2019 Youth Voice Awards Winners:

Arts and Democracy with 
Aamnah Khan and Fabilha Anbar
$1,700
Sari Not Sorry: Reclaiming Space - The project uses saris as a medium to bridge the generational gap between immigrant women (especially Bangladeshi women) and youth to better understand the diaspora and challenge patriarchy. It will highlight stories of immigration, of being first generation, of survival, resistance, resilience, and will explore the symbolism behind the sari by combining the cultural clothing with other mediums (oral histories, photography, writing). 
Brownsville Community Justice Center with Sonia Issa $2,000
African American Financial Literacy Event Series: This series will educate youth on the history of African Americans and the economy, with topics including red-lining, housing segregation, and pay disparities.
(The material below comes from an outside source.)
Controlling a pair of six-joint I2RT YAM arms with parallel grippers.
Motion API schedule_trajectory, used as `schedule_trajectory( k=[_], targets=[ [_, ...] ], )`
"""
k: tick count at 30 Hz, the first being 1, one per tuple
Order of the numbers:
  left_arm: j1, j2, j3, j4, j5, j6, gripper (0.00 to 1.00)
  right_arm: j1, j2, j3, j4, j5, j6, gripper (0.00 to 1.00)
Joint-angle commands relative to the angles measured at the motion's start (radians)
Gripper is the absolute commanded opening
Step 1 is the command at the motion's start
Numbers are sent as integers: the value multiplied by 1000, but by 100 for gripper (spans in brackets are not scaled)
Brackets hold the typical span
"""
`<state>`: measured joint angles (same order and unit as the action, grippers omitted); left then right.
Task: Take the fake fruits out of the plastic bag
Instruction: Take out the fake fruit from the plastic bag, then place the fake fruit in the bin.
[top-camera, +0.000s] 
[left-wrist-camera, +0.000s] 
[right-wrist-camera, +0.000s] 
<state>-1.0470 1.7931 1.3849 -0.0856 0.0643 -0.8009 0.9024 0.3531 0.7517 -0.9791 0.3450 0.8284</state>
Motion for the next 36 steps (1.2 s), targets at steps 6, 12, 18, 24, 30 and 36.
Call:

The event will focus on teaching participants things that are not incorporated in school curriculum, like how to file taxes, investing, how ownership works, advice on stocks and budgeting, and how to pay for home mortgages.
Urban Holistic with 
Intergenerational with Myriah Martin
$1,500
Intergenerational Self Care Book Club: This collaborative book club bridges the gap between young women ages 20-30 and women ages 50-65, and aims to build young women’s self-esteem and advocacy by empowering them to be the voices needed in their community. It also reaffirms the older women's place as matriarchal leaders and mentors in the community. 
Center for Anti-Violence Education with Juvisela Castro, Jacqueline
Castro, Lizbeth Cruz, and Dayana
Barrales
$1,200
Expanding the Empowerment: This project will expand the audience for the organization's Upstander workshop to include Spanish-speakers and young children. Workshops demonstrates verbal and physical techniques for knowing when to stand up for others when someone is being bullied or harassed, when to leave a situation, and when to be involved.
Atlas: DIY with Shari Jade Daley $1,300 Infinite Care: A series of interactive workshops that discuss the gradient of topics surrounding self-care, including wellness, perspective, and mindset. Workshops combine writing and fun activities that cover each topic in a easy to understand fashion. Each workshop has a question and answer section that leads into a meaningful conversation. All emotions and all topics are welcomed into the space. No one will be frowned upon because of who they are and what they feel. 
Atlas: DIY with Bryan Pagoada $1,600
Pride and Resistance Series: The project is about celebrating pride of being who we are. We are celebrating the resistance we have done all these years; the fights that so many of our community members have done in order to exist, to be here. The project will feature weekly workshops on know your rights, immigrants rights, and lgbtq+ rights and different types of movements let by our community members.
Girls for Gender Equity with
Angelique Beluso
$2,000
The Colored Girls Empowerment Project (CGEP.): CGEP intends to recruit 5 young people in Brooklyn to build community with one another and receive training in basic financial literacy components. Peer Financial Educators will assist with workshops in: Saving & Budgeting, Paying for College and Managing Credit Cards. 
El Puente de Williamsburg with Ryan Salcedo $2,000 H.E.L.P (Helping Everyone Live & Prosper): A project dedicated to serving NYC’s homeless community, and restore dignity and pride in the homeless community by not only providing them with hygiene kits and access to food, but connect them to other resources that can help them attain jobs and homes.